Ana María Briones Alonso (born 1972) is a Spanish scientist in the field of medicine, and investigates the causes and mechanisms involved in cardiovascular illness and arterial hypertension.

==Life==
Ana Briones was born in Madrid, Spain. In her later career, she developed her investigation in the department of pharmacology and therapeutic of the Autonomous University of Madrid, where she analyses the medicines for use in treatment to evaluate efficacy, with other possible drugs.

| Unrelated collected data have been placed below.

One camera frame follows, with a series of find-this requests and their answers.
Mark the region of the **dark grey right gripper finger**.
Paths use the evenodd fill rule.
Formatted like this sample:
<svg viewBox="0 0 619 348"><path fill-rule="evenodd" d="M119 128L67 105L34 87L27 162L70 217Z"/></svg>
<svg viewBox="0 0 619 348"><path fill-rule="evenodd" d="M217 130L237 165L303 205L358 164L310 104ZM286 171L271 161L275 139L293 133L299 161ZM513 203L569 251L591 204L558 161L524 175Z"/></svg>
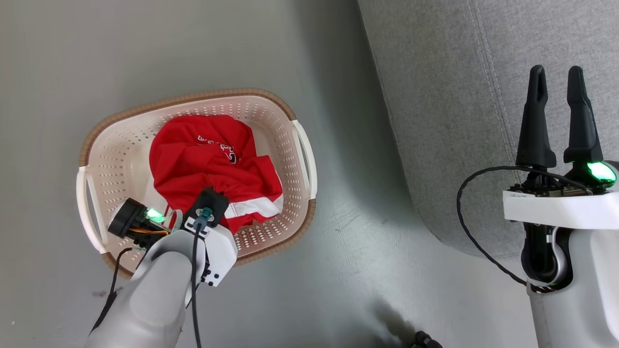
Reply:
<svg viewBox="0 0 619 348"><path fill-rule="evenodd" d="M528 92L523 110L515 165L534 168L554 168L556 154L551 150L545 107L548 89L545 70L535 65L529 73Z"/></svg>
<svg viewBox="0 0 619 348"><path fill-rule="evenodd" d="M570 138L564 163L596 163L604 160L594 112L581 67L568 71L567 103L570 106Z"/></svg>

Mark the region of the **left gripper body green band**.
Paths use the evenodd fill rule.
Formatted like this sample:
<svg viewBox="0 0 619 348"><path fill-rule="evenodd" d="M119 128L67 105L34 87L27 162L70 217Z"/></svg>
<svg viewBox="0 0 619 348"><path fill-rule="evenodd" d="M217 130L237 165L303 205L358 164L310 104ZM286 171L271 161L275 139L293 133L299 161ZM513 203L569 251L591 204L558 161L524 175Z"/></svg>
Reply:
<svg viewBox="0 0 619 348"><path fill-rule="evenodd" d="M108 231L130 239L145 252L133 280L143 276L159 256L178 252L194 264L197 284L216 287L238 258L232 233L220 225L228 205L226 198L197 198L187 214L175 210L164 216L129 198L115 210Z"/></svg>

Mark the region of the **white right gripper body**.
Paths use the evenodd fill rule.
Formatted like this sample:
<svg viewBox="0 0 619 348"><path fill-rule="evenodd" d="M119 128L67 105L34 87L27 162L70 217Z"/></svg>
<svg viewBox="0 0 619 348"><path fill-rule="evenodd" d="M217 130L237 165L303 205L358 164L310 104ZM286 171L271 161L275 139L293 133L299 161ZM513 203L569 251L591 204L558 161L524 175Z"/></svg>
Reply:
<svg viewBox="0 0 619 348"><path fill-rule="evenodd" d="M544 198L504 191L502 206L506 220L577 230L619 229L617 182L607 192L597 195Z"/></svg>

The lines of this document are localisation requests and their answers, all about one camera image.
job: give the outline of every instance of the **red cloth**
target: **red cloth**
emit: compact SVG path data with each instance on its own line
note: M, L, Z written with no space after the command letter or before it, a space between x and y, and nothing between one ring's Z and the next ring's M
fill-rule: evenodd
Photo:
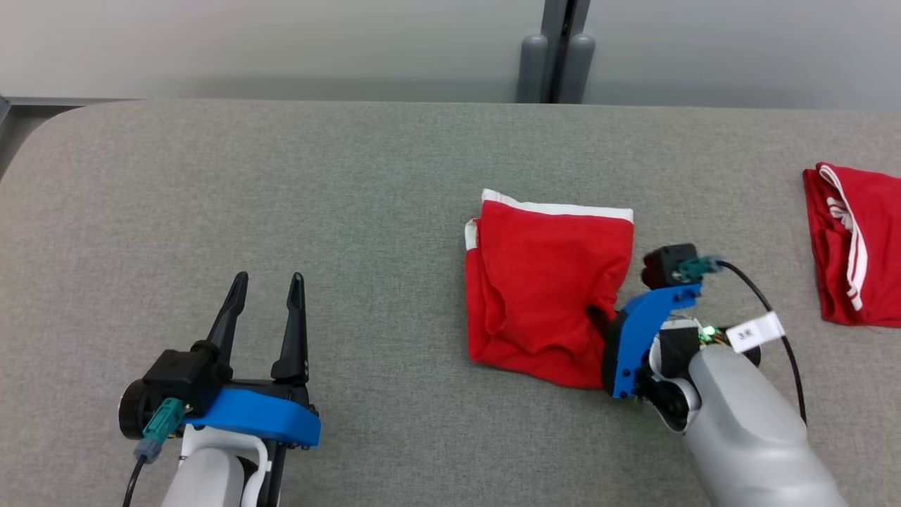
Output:
M820 162L804 188L823 319L901 327L901 179Z
M469 357L568 387L601 385L604 342L632 256L633 212L520 203L484 190L466 227Z

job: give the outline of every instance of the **white wall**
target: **white wall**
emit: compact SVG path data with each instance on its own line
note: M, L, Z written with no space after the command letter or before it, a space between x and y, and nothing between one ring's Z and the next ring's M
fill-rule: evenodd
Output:
M4 0L5 97L514 99L543 0Z
M898 0L592 0L589 104L901 111Z

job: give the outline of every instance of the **white cable label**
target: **white cable label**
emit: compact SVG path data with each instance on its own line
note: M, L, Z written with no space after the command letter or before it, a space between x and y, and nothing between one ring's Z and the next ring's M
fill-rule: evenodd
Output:
M726 337L729 338L729 343L738 353L781 338L785 334L786 331L782 328L782 323L779 322L779 317L776 317L775 311L726 329Z

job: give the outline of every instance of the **gray fabric tablecloth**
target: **gray fabric tablecloth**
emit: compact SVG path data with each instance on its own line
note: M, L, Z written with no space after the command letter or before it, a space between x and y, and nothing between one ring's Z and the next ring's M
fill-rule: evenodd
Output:
M472 364L463 225L482 188L632 207L635 259L693 242L765 291L793 341L810 440L853 505L901 498L901 333L820 319L801 170L901 176L901 117L733 109L129 102L41 127L0 180L0 504L114 505L116 407L204 338L250 272L232 366L265 377L306 277L320 448L283 505L703 505L650 407ZM761 314L731 274L696 314ZM794 403L778 342L762 371ZM178 443L141 475L159 504Z

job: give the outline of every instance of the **blue bracket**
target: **blue bracket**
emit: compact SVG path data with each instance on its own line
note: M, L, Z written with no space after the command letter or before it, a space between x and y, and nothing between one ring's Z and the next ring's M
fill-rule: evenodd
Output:
M185 417L185 424L301 447L318 447L323 428L318 417L297 403L246 389L222 389L203 417Z
M602 375L604 389L614 398L626 398L635 388L635 371L651 348L660 326L676 309L694 307L701 284L650 290L626 303L605 335Z

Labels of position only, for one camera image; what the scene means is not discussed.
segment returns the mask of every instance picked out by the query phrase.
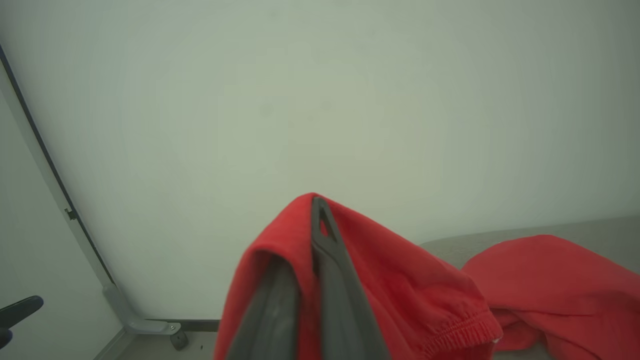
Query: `baseboard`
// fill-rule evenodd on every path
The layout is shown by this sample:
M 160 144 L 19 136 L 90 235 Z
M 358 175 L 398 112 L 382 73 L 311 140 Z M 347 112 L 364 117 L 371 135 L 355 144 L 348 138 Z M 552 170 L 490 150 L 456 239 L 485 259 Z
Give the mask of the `baseboard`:
M 182 331 L 217 332 L 220 320 L 175 320 L 175 319 L 149 319 L 164 322 L 179 322 Z
M 129 334 L 122 328 L 116 336 L 94 357 L 94 360 L 116 360 L 136 338 L 135 334 Z

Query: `red cloth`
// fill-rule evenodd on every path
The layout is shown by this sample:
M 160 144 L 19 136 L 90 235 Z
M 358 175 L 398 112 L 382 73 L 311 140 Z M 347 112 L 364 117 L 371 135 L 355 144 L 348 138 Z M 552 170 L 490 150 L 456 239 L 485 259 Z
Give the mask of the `red cloth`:
M 640 276 L 622 266 L 538 235 L 495 245 L 462 270 L 502 325 L 498 351 L 541 340 L 557 360 L 640 359 Z
M 214 358 L 227 354 L 269 254 L 301 288 L 298 359 L 320 360 L 320 287 L 312 269 L 313 193 L 290 203 L 246 250 L 227 295 Z M 382 225 L 327 199 L 393 359 L 490 359 L 502 336 L 474 283 Z

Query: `gray plastic arm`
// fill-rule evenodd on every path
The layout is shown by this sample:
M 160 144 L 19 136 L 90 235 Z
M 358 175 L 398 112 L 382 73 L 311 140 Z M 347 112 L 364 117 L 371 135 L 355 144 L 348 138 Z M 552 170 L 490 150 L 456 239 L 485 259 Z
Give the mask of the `gray plastic arm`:
M 133 311 L 115 284 L 105 286 L 102 289 L 102 293 L 107 298 L 107 301 L 109 301 L 109 304 L 111 304 L 113 311 L 118 315 L 125 330 L 131 334 L 173 335 L 180 330 L 180 323 L 145 320 L 141 318 Z

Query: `floor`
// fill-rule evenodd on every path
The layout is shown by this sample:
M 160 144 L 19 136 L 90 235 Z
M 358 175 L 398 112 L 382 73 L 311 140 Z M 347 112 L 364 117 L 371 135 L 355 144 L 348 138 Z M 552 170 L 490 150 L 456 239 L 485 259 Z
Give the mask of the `floor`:
M 187 332 L 189 345 L 176 351 L 168 336 L 138 335 L 118 360 L 211 360 L 217 332 Z

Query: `black caster wheel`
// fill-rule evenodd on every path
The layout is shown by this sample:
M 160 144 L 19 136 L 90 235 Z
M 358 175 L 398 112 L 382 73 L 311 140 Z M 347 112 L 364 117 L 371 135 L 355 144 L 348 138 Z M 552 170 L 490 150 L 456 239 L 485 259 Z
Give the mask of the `black caster wheel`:
M 189 345 L 187 334 L 185 334 L 182 330 L 178 330 L 178 332 L 169 336 L 169 338 L 171 339 L 171 345 L 173 345 L 173 347 L 178 351 L 186 348 L 187 345 Z

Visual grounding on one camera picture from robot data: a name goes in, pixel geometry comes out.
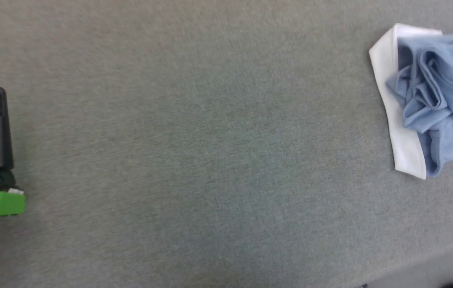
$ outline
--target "gray fabric surface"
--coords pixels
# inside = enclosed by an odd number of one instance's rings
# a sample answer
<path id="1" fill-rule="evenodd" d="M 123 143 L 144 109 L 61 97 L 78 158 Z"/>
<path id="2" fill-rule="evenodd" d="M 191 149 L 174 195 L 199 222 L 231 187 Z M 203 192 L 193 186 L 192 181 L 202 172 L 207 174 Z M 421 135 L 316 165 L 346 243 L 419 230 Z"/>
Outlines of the gray fabric surface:
<path id="1" fill-rule="evenodd" d="M 0 287 L 349 288 L 453 246 L 453 162 L 393 170 L 395 22 L 453 32 L 453 1 L 0 2 Z"/>

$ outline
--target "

She is part of the research group directed by Doctor Mercedes Salaices, chair of the pharmacology department of the Autonomous University of Madrid and directs the physiology and vascular pharmacology research group of the Instituto de Investigación Hospital Universitario La Paz (IdiPAZ), as well as academic correspondent of the Royal Academy National of Pharmacy (RANF), constituted by researchers situated in the Faculty of Medicine of the Autonomous University of Madrid, in the University Hospital in the Faculty of Sciences of the Health of the King Juan Carlos University, as well as by collaborators of the Network of Cardiovascular Investigation (RIC) and of other centres of investigation. The group investigates:
- Stress oxidation, cyclooxygenase (COX) products and the interrelationship in the study of the function and vascular model and changes in cardiovascular pathologies
- Adipose fabric and vascular alterations in cardiovascular pathologies.

==Awards==
In November 2010, she was awarded, with four other scientists (Isabel Lastres Becker, Elena Ramírez Parra, Mercedes Vila and María Antonia Herrero), the L'Oréal-UNESCO Awards for Women in Science, with an endowment of €15000 each to reward the work of women younger than 40 years to support women in the science.